In Portland, Ore., which rail supporters here often point to as a model for how Honolulu might proceed, the first modern transit improvement was an old-fashioned streetcar, Dobbs said.
"It doesn't have all the sophisticated intricacies of light rail, but it does have an excellent ride and helped get the ball rolling there," he said.
From that beginning in the 1980s, Portland has expanded its service to include three light rails that include 44 miles of track and 64 stations. Ridership has grown every year for the past 16 years and now tops 97,000 trips each weekday, officials said. Planning for a fourth line is under way.
Portland also has had several prominent rail champions, something that can be critical to success. Well-known community leader Dr. Lawrence Griffith led the effort to bring back historic trolleys to Portland, and U.S. Rep. Earl Blumenauer, D-Ore., has been a leading advocate of transit financing in Congress.
"But it doesn't have to be an individual champion," Guzzetti said. "Sometimes it's better to have a core of people who won't be denied. The projects that are most successful all have someone with the will and staying power to keep pushing things along."
Often it's better if the champion isn't a politician, said Dobbs, who lives in Austin, Texas, where one of the leading proponents of light rail is Lee Walker, the enormously popular former chief executive officer of Dell Computers.
"The next election is always a problem.
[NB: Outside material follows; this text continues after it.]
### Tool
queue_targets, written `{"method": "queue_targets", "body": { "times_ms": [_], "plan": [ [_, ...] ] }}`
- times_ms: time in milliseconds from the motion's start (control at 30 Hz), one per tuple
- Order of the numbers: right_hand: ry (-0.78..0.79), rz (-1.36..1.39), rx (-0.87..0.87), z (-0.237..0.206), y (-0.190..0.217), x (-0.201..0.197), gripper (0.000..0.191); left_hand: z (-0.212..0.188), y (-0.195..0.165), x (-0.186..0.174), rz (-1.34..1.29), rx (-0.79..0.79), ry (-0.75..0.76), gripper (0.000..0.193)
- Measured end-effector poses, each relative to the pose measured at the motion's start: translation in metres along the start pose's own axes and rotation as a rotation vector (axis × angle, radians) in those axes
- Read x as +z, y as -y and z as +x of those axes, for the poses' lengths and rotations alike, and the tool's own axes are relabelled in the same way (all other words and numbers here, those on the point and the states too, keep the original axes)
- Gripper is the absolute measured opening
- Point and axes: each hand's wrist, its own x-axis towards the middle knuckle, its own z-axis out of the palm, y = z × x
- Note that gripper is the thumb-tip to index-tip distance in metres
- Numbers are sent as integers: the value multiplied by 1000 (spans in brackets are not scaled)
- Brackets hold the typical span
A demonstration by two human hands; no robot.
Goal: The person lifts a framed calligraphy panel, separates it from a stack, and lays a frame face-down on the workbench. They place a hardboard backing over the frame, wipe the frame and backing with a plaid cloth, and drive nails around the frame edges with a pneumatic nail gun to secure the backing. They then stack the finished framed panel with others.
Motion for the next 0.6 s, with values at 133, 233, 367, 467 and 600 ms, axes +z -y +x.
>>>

The best thing is to find someone who has community respect but doesn't have to worry about being elected," Dobbs said.
Rail opponents have developed similar strategies, said one of the nation's leading critics of transit projects.
"The whole process is absolutely corrupt and fallacious," said Wendell Cox, a former transit planner turned consultant who says all large-scale transportation projects should be curtailed.
"The basic problem is that Congress keeps making money available for these projects, and very powerful political interests keep spending it," he said. "Knowledge, facts and reason stand little chance of fighting those interests, but you have to keep trying. There are a lot of cases where referendums have forced a halt to some projects, but they keep coming back."
Cox says rail opponents also need to find a champion and stay the course. He praised Cliff Slater, a longtime foe of Hono-lulu's transit projects, for continuing to educate the public about problems in transportation financing. "I'm proud of what he's been able to do," Cox said.
"You have to get involved in the public input process and keep working at it. You have to show that transit projects never give the best return on their investment. You have to figure out a way to make the politicians get the best return on their money," he said.